## [Task description]
Pictures found in the material must be left out, and every line returned as written.
Given information section start
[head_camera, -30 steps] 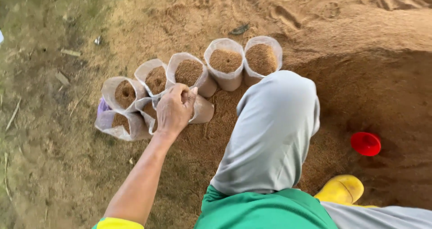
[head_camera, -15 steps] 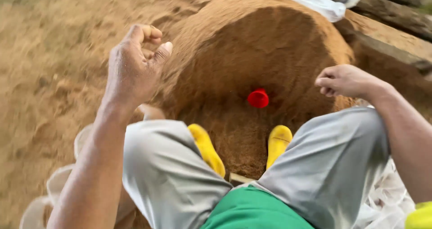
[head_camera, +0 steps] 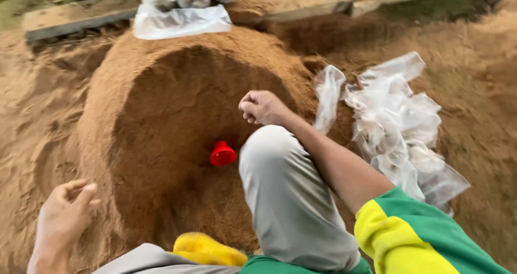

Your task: Filling small plastic bags with substrate from a large pile using a hand-held scoop

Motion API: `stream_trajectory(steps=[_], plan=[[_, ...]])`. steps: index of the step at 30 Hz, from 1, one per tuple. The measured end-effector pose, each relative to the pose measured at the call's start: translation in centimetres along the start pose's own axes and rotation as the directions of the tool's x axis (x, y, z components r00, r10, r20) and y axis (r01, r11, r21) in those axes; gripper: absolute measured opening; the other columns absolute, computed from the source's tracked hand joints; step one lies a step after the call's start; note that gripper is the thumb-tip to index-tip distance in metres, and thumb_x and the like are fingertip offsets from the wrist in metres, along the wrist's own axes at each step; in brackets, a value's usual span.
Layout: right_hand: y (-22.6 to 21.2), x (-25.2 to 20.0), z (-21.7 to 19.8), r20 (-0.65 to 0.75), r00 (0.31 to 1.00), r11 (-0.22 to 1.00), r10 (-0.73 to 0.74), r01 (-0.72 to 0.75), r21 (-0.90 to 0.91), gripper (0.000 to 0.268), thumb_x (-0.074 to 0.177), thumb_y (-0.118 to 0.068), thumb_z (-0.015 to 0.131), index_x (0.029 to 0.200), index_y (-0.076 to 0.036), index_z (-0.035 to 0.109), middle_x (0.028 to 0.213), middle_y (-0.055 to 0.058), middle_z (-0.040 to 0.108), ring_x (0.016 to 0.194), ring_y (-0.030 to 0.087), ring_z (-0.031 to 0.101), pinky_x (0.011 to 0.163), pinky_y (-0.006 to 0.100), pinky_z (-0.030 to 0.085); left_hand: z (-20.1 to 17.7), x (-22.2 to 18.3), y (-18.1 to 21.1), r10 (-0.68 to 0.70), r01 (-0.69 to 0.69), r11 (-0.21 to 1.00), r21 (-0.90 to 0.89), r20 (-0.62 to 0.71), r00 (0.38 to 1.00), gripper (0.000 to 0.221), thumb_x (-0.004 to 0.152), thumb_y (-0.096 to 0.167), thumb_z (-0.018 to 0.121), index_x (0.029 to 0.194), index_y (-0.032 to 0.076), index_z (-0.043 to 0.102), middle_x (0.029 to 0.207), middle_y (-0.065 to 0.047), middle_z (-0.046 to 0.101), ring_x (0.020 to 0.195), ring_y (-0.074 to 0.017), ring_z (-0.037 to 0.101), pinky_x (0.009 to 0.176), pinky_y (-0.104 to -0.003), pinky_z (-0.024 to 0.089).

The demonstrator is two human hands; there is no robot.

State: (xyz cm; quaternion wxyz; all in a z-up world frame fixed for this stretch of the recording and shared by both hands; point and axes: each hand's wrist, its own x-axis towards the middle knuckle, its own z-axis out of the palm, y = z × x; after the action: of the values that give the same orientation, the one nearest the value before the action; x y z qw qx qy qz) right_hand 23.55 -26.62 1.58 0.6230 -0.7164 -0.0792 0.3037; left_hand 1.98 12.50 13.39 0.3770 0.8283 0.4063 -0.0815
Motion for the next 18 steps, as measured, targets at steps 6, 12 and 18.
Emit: stream_trajectory(steps=[6, 12, 18], plan=[[11.3, -2.6, -3.0, -0.179, 0.929, 0.924, 0.324, -0.351, -0.152, 0.015, 0.088, -0.009, 0.062, 0.086, -0.008, 0.076, 0.091, 0.006, 0.076, 0.09, 0.017, 0.068, 0.083, 0.031, 0.055, 0.5, 3.6, -2.7, -0.125, 0.126, 0.97, 0.209, -0.018, 0.992, 0.032, 0.113, 0.01, 0.058, 0.138, -0.01, 0.059, 0.116, -0.027, 0.074, 0.101, -0.0332, 0.073, 0.085, -0.046, 0.055], [12.6, -5.0, -10.7, -0.71, 0.658, 0.767, 0.252, -0.583, -0.267, 0.032, 0.092, -0.028, 0.054, 0.116, -0.007, 0.061, 0.082, 0.005, 0.064, 0.064, 0.019, 0.059, 0.057, 0.033, 0.049, 1.0, 4.3, -3.0, -0.141, 0.135, 0.98, 0.143, 0.029, 0.99, 0.03, 0.111, 0.004, 0.059, 0.135, -0.013, 0.058, 0.12, -0.031, 0.071, 0.103, -0.037, 0.071, 0.087, -0.05, 0.056], [19.3, -3.8, -13.2, -0.811, 0.49, 0.686, 0.319, -0.71, -0.159, 0.114, 0.082, -0.041, 0.075, 0.161, -0.018, -0.003, 0.154, 0.027, 0.028, 0.135, 0.049, 0.04, 0.106, 0.062, 0.038, 1.7, 3.4, -0.2, -0.251, 0.23, 0.942, 0.245, 0.055, 0.967, 0.036, 0.11, 0.018, 0.06, 0.139, -0.004, 0.058, 0.122, -0.027, 0.073, 0.108, -0.0333, 0.072, 0.098, -0.05, 0.055]])
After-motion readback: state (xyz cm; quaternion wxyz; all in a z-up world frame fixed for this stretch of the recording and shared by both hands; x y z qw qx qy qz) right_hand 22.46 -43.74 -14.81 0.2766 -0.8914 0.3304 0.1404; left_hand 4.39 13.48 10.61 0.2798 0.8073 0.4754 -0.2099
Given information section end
## [Exercise result]
[head_camera, -30 steps] 
[head_camera, -15 steps] 
[head_camera, +0 steps] 

Your task: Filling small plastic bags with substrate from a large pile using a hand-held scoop

Motion API: `stream_trajectory(steps=[_], plan=[[_, ...]])`. steps: index of the step at 30 Hz, from 1, one per tuple. The measured end-effector pose, each relative to the pose measured at the call's start: translation in centimetres along the start pose's own axes and rotation as the directions of the tool's x axis (x, y, z components r00, r10, r20) and y axis (r01, r11, r21) in those axes; gripper: absolute measured opening; the other columns absolute, computed from the source's tracked hand joints; step one lies a step after the call's start; note that gripper is the thumb-tip to index-tip distance in metres, and thumb_x and the like are fingertip offsets from the wrist in metres, along the wrist's own axes at each step; in brackets, a value's usual span.
Layout: right_hand: y (-22.6 to 21.2), x (-25.2 to 20.0), z (-21.7 to 19.8), r20 (-0.65 to 0.75), r00 (0.31 to 1.00), r11 (-0.22 to 1.00), r10 (-0.73 to 0.74), r01 (-0.72 to 0.75), r21 (-0.90 to 0.91), gripper (0.000 to 0.268), thumb_x (-0.074 to 0.177), thumb_y (-0.118 to 0.068), thumb_z (-0.015 to 0.131), index_x (0.029 to 0.200), index_y (-0.076 to 0.036), index_z (-0.035 to 0.109), middle_x (0.028 to 0.213), middle_y (-0.055 to 0.058), middle_z (-0.040 to 0.108), ring_x (0.016 to 0.194), ring_y (-0.030 to 0.087), ring_z (-0.031 to 0.101), pinky_x (0.011 to 0.163), pinky_y (-0.006 to 0.100), pinky_z (-0.030 to 0.085); left_hand: z (-20.1 to 17.7), x (-22.2 to 18.3), y (-18.1 to 21.1), r10 (-0.68 to 0.70), r01 (-0.69 to 0.69), r11 (-0.21 to 1.00), r21 (-0.90 to 0.89), r20 (-0.62 to 0.71), r00 (0.38 to 1.00), gripper (0.000 to 0.221), thumb_x (-0.004 to 0.152), thumb_y (-0.096 to 0.167), thumb_z (-0.018 to 0.121), index_x (0.029 to 0.194), index_y (-0.032 to 0.076), index_z (-0.043 to 0.102), middle_x (0.029 to 0.207), middle_y (-0.065 to 0.047), middle_z (-0.046 to 0.101), ring_x (0.020 to 0.195), ring_y (-0.074 to 0.017), ring_z (-0.037 to 0.101), pinky_x (0.009 to 0.176), pinky_y (-0.104 to -0.003), pinky_z (-0.024 to 0.089).

The demonstrator is two human hands; there is no robot.

State: (xyz cm; quaternion wxyz; all in a z-up world frame fixed for this stretch of the recording and shared by both hands; point and axes: each hand's wrist, its own x-axis towards the middle knuckle, its own z-axis out of the palm, y = z × x; after the action: of the values that give the same orientation, the one nearest the value before the action; x y z qw qx qy qz) right_hand 23.55 -26.62 1.58 0.6230 -0.7164 -0.0792 0.3037; left_hand 1.98 12.50 13.39 0.3770 0.8283 0.4063 -0.0815
Motion for the next 18 steps, as measured, targets at steps 6, 12 and 18.
Emit: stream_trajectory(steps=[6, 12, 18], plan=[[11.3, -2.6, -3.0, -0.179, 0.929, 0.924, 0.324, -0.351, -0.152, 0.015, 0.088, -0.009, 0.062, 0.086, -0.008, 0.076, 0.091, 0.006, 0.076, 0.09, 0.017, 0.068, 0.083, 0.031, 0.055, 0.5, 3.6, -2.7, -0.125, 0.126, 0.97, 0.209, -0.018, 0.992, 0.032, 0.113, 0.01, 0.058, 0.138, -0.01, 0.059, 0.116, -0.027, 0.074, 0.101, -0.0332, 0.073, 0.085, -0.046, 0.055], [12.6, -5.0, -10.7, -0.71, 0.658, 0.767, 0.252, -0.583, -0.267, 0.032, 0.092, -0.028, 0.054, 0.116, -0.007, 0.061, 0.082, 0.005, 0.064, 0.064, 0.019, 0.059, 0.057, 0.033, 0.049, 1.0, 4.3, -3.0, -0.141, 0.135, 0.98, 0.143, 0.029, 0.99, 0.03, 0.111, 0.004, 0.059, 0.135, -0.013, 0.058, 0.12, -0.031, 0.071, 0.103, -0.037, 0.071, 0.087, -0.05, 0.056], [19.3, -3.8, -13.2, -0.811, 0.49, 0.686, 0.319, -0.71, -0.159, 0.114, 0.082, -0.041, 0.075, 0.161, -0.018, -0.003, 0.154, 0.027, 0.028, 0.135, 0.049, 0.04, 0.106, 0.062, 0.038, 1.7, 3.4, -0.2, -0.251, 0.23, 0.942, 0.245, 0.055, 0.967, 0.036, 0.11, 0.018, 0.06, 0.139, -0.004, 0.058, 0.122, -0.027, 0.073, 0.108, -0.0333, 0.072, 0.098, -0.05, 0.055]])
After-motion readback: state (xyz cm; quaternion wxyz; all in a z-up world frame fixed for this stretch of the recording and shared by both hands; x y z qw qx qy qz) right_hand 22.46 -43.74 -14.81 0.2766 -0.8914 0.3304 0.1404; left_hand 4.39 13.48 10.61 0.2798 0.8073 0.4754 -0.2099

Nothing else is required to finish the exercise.